*** SUPPLIED INFORMATION ***
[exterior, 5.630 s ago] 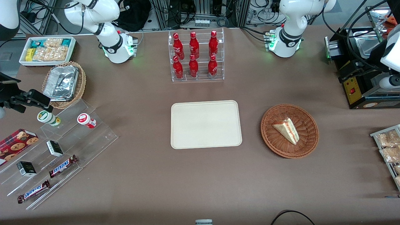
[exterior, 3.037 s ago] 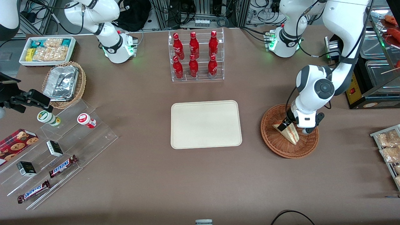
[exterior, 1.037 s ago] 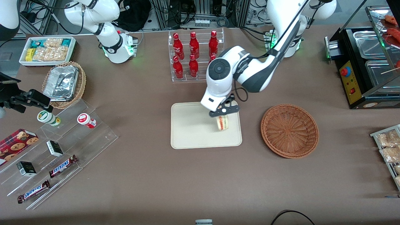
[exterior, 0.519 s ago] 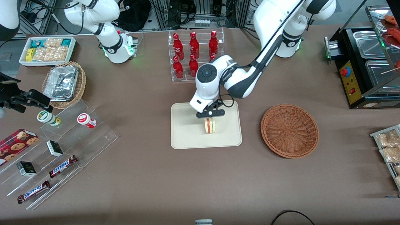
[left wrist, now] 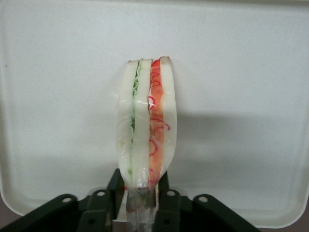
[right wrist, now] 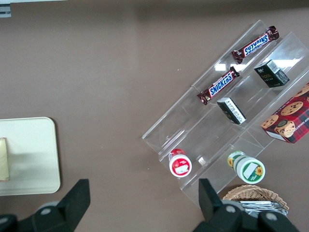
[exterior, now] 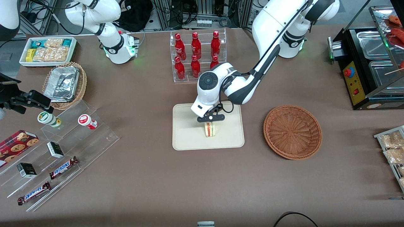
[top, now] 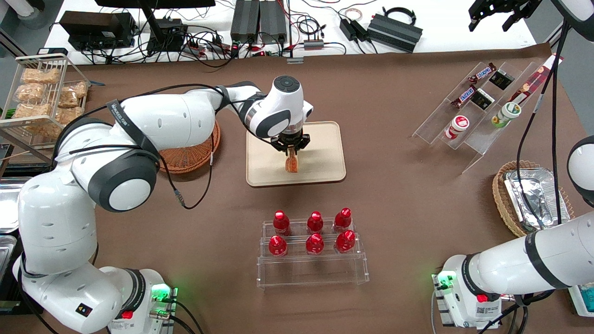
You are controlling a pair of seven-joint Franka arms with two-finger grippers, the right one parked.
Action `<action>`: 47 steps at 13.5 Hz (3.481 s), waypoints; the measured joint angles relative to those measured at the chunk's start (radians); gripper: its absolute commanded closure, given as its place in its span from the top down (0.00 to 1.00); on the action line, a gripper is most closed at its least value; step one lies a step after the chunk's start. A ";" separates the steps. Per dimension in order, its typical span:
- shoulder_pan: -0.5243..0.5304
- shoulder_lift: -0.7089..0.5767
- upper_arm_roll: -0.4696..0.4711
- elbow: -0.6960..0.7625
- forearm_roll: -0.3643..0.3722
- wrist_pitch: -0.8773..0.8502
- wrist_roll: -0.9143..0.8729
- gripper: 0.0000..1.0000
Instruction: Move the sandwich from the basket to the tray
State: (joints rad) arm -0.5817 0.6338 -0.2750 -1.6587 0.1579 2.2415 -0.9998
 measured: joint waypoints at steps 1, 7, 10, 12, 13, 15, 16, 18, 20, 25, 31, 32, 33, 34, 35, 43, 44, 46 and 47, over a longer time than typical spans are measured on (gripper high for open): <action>0.000 0.000 0.001 0.003 0.000 0.000 0.000 1.00; 0.029 -0.104 0.023 0.067 -0.001 -0.140 -0.014 1.00; 0.091 -0.240 0.028 0.072 -0.001 -0.286 -0.044 1.00; 0.158 -0.332 0.031 0.072 0.000 -0.409 -0.043 1.00; 0.198 -0.378 0.032 0.071 0.000 -0.475 -0.024 1.00; 0.279 -0.450 0.036 0.066 -0.001 -0.581 0.085 1.00; 0.323 -0.478 0.037 0.064 -0.003 -0.619 0.148 1.00; 0.414 -0.529 0.038 0.063 -0.025 -0.682 0.288 1.00; 0.517 -0.580 0.039 0.062 -0.075 -0.739 0.445 1.00; 0.650 -0.672 0.041 0.059 -0.097 -0.845 0.686 1.00; 0.689 -0.686 0.051 0.072 -0.108 -0.855 0.730 1.00; 0.694 -0.685 0.052 0.077 -0.109 -0.854 0.742 1.00; 0.693 -0.682 0.052 0.084 -0.109 -0.853 0.764 1.00; 0.691 -0.675 0.052 0.096 -0.109 -0.851 0.785 1.00; 0.687 -0.664 0.051 0.112 -0.109 -0.851 0.796 1.00; 0.653 -0.574 0.093 0.241 -0.108 -0.834 0.799 1.00; 0.654 -0.565 0.096 0.255 -0.108 -0.837 0.799 1.00; 0.654 -0.565 0.101 0.260 -0.108 -0.859 0.799 1.00; 0.655 -0.572 0.101 0.255 -0.108 -0.864 0.799 1.00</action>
State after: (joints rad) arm 0.0728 0.0617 -0.1739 -1.4036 0.0499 1.3775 -0.2008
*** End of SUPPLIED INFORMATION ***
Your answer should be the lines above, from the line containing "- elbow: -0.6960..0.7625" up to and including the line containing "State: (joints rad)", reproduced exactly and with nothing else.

» **REPLY**:
- elbow: -0.6960..0.7625
- forearm_roll: -0.3643..0.3722
- wrist_pitch: -0.8773..0.8502
- wrist_roll: -0.9143..0.8729
- gripper: 0.0000..1.0000
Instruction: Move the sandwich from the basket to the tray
State: (joints rad) arm -0.5817 0.6338 -0.2750 -1.6587 0.1579 2.2415 -0.9998

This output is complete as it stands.